**Problem to solve**
Filter the lines below, keeping each one that holds "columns".

**Dataset items**
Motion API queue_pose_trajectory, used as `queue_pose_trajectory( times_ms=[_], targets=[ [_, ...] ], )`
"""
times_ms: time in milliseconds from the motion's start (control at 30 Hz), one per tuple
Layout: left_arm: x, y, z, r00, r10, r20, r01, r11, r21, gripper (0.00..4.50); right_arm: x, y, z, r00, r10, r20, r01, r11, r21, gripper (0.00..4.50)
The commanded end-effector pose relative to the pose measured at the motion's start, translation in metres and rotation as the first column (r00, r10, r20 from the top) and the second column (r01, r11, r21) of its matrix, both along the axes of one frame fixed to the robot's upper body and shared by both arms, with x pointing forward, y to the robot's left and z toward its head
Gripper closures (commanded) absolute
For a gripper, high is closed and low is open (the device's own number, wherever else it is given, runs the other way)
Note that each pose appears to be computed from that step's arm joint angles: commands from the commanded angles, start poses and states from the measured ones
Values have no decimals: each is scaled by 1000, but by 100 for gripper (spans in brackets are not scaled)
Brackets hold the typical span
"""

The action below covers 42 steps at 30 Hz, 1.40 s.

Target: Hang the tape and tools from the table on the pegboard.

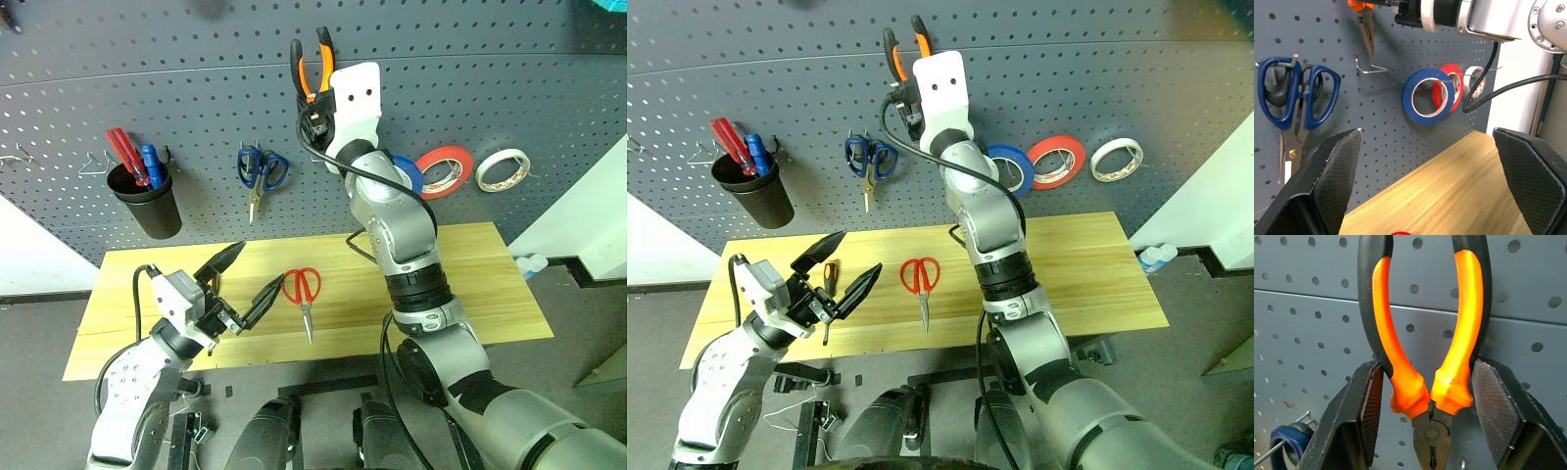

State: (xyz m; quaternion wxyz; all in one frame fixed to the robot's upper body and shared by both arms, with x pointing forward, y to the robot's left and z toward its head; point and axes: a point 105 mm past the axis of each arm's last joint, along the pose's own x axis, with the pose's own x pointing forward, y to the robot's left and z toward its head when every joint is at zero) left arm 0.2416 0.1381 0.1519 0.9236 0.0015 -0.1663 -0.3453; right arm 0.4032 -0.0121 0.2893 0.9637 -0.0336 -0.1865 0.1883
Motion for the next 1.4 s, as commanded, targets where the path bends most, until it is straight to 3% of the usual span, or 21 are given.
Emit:
queue_pose_trajectory(
  times_ms=[33,700,900,1400],
  targets=[
    [-6,2,13,999,2,43,-2,1000,-2,0,-8,4,14,998,15,58,-17,1000,27,210],
    [-10,2,14,1000,2,21,-3,1000,10,0,-7,7,-1,1000,20,-1,-20,998,52,210],
    [-8,2,14,1000,2,22,-2,1000,10,0,-5,6,-1,1000,21,-8,-21,998,52,10],
    [-5,-1,13,999,-14,29,14,1000,1,0,-9,7,5,999,41,20,-41,999,5,4]
  ],
)
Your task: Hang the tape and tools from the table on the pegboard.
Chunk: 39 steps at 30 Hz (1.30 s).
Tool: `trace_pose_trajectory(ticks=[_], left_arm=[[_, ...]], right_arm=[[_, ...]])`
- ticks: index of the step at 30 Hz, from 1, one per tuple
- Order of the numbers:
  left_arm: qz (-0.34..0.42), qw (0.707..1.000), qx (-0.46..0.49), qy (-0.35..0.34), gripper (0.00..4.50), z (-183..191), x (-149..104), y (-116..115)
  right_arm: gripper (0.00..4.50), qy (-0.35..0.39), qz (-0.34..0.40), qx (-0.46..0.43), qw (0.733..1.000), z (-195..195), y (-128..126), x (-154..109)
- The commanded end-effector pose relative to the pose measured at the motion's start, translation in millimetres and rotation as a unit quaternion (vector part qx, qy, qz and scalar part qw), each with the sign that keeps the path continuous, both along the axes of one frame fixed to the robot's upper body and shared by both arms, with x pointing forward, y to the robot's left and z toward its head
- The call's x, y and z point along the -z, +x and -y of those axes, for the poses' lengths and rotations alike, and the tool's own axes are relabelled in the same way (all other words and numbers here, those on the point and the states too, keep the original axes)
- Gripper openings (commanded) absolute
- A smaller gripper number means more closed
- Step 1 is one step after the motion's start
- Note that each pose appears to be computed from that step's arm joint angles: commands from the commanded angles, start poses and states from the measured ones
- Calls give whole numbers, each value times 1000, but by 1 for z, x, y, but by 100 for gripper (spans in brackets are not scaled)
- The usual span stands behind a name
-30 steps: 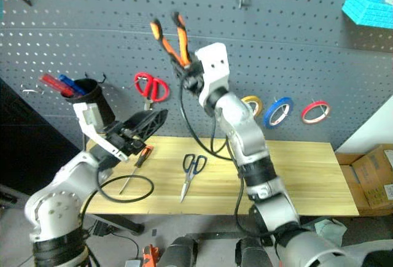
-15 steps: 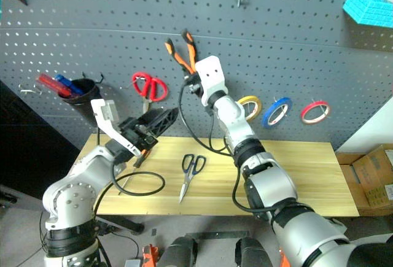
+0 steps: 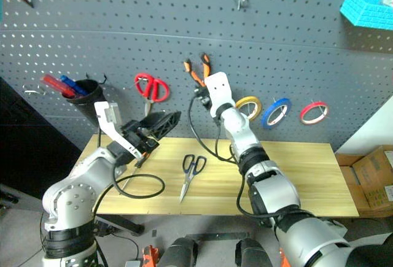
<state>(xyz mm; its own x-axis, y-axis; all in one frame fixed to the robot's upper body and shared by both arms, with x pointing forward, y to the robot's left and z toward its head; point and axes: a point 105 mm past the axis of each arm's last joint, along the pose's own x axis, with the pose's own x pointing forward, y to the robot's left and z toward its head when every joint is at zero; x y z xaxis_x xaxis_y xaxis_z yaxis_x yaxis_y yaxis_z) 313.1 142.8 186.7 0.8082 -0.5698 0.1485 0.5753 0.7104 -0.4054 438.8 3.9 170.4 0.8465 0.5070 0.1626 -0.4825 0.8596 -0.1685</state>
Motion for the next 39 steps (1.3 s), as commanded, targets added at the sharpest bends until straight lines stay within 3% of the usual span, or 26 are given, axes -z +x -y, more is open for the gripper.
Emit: trace_pose_trajectory(ticks=[1, 2, 3, 7, 11, 18, 22, 29, 39], left_arm=[[17, 1000, 11, 1, 450, 4, -8, -1], [18, 1000, 12, 2, 450, 4, -8, -1], [17, 1000, 11, 3, 450, 3, -8, -1], [8, 1000, 5, 21, 450, 1, -3, -1], [-13, 997, -30, 65, 450, -8, 8, -2], [-99, 977, -82, 168, 450, -16, 66, -4], [-168, 954, -110, 221, 450, -1, 120, 4], [-257, 895, -203, 303, 450, -19, 178, -4], [-335, 872, -168, 314, 450, -7, 214, -25]], right_arm=[[405, 3, -10, 16, 1000, 12, 3, 0], [442, 2, -9, 19, 1000, 14, 3, -1], [447, 3, -9, 23, 1000, 15, 3, -2], [447, 5, -10, 9, 1000, 19, -5, -6], [447, -1, -16, -27, 1000, 30, -32, -11], [447, 7, -81, -152, 985, 27, -98, -19], [447, -15, -152, -278, 948, 30, -144, 5], [447, -76, -158, -330, 927, 40, -161, 23], [447, -166, -120, -370, 906, 38, -166, 42]])
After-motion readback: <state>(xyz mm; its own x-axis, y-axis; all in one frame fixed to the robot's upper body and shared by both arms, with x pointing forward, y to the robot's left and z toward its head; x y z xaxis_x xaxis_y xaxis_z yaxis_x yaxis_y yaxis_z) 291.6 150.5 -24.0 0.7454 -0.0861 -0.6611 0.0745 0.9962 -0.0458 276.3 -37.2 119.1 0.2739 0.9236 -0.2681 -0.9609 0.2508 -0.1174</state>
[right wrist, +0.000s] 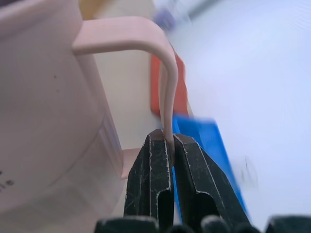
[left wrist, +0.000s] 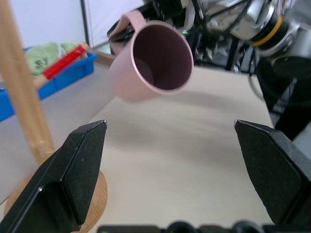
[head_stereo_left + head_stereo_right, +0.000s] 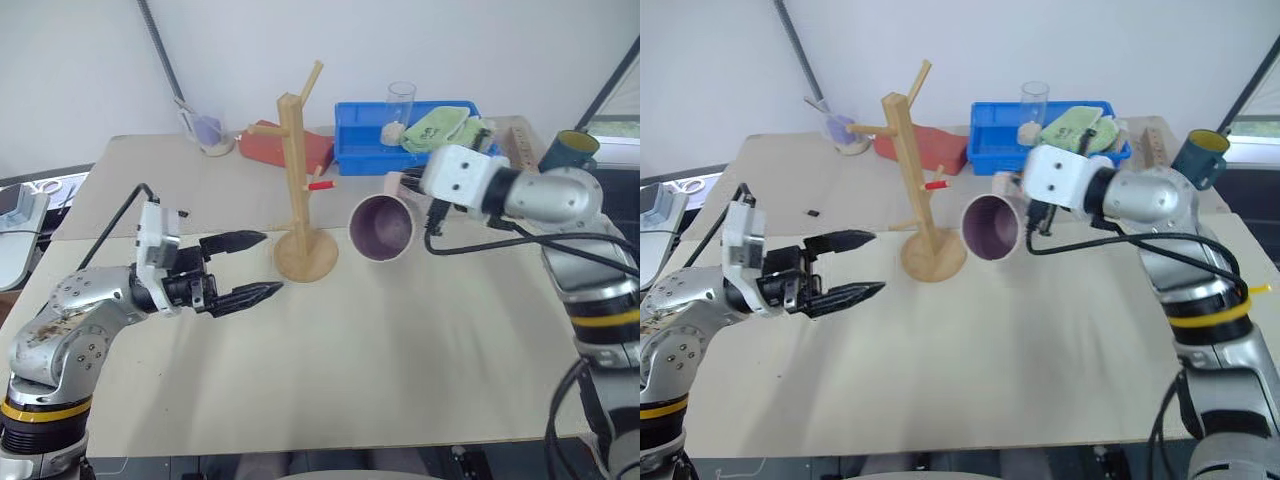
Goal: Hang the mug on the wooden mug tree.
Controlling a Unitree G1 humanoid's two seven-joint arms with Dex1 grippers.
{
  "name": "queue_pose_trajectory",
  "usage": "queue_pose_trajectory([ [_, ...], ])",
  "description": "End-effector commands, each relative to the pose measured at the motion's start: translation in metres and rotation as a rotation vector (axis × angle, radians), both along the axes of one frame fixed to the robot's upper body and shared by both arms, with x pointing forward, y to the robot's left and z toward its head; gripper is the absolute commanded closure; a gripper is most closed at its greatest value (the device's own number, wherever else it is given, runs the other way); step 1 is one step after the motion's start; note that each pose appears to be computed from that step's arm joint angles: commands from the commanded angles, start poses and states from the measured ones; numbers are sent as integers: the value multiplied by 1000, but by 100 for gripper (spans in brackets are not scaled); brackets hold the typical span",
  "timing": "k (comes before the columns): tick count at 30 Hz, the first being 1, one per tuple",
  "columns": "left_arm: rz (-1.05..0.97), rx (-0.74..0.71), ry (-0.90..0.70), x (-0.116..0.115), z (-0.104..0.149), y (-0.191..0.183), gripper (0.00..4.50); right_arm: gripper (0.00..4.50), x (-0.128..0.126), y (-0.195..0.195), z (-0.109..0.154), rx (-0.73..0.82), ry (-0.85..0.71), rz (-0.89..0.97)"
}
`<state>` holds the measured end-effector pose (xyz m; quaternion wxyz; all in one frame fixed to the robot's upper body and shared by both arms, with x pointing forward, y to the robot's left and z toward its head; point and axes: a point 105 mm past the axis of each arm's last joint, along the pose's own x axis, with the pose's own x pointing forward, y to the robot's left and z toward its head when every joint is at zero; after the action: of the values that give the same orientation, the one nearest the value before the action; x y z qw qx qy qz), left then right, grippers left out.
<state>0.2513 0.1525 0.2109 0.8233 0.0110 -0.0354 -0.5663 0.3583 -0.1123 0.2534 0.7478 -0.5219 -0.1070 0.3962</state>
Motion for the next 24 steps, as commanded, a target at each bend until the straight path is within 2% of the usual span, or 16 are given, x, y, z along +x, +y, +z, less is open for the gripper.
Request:
queue_pose_trajectory([
  [1,61,-17,-54,5,15,9,0,445,6,17,17,-51,-46,61],
  [11,86,-55,-85,9,37,-3,0,445,25,44,24,-84,-51,122],
  [23,93,-47,-85,12,32,-8,0,445,29,60,26,-94,-34,160],
  [24,95,-47,-86,13,32,-8,0,408,29,60,27,-91,-42,157],
])
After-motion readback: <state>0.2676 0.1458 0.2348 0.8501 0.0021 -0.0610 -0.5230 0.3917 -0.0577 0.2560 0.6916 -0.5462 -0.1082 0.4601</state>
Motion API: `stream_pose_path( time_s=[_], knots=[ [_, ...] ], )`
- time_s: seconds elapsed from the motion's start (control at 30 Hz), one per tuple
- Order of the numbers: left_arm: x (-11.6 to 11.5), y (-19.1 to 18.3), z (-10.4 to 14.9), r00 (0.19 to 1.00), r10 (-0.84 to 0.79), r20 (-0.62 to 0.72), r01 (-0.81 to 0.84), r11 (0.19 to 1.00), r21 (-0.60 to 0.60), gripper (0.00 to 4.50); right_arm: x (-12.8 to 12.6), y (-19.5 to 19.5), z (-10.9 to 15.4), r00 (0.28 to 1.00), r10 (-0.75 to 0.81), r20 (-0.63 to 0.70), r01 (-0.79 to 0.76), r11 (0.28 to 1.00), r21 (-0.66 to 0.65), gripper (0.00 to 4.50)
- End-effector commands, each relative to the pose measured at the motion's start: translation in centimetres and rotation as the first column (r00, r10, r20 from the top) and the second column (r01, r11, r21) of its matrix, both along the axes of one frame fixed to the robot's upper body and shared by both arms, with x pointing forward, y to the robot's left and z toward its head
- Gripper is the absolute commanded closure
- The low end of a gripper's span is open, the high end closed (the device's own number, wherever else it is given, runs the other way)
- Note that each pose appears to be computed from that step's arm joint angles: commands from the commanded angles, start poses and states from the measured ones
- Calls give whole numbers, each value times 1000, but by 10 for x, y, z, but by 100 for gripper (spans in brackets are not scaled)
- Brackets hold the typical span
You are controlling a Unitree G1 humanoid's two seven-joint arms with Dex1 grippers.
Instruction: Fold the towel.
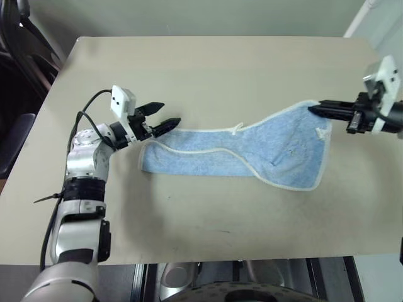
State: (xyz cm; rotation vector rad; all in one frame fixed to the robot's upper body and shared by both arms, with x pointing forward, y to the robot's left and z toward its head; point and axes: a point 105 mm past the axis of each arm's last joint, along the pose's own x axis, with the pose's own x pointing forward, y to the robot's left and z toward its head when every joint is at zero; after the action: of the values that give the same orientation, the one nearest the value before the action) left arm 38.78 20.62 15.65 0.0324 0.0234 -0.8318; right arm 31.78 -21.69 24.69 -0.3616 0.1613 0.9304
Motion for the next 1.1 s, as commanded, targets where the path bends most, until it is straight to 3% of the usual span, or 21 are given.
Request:
stream_pose_path(
  time_s=[0.03,0.2,0.3,0.8,1.1],
  knots=[
    [1,17,6,1000,-10,8,10,1000,19,0,-11,3,35,994,12,109,-12,1000,3,445],
    [7,28,-3,999,31,-43,-30,999,12,0,-25,6,68,981,36,189,-39,999,13,445],
    [10,29,-8,991,42,-125,-53,995,-89,0,-32,12,88,970,61,234,-71,997,32,445],
    [3,19,-20,954,-74,-290,14,979,-205,0,-49,27,113,950,126,287,-130,991,-5,445],
    [-8,6,-36,906,-171,-387,97,974,-202,0,-61,36,134,930,174,325,-189,982,16,445]
  ],
)
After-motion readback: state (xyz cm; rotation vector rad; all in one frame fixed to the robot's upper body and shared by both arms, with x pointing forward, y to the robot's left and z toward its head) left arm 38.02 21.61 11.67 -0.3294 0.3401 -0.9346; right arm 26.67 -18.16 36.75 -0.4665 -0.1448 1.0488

**Output for this exercise**
  "timing": "k (comes before the columns): tick count at 30 Hz, the first being 1, one per tuple",
  "columns": "left_arm: rz (-1.05..0.97), rx (-0.74..0.71), ry (-0.90..0.70), x (-0.116..0.115), z (-0.104..0.149), y (-0.191..0.183), gripper (0.00..4.50); right_arm: gripper (0.00..4.50), x (-0.128..0.126), y (-0.195..0.195), z (-0.109..0.154), rx (-0.73..0.82), ry (-0.85..0.71), rz (-0.89..0.97)"

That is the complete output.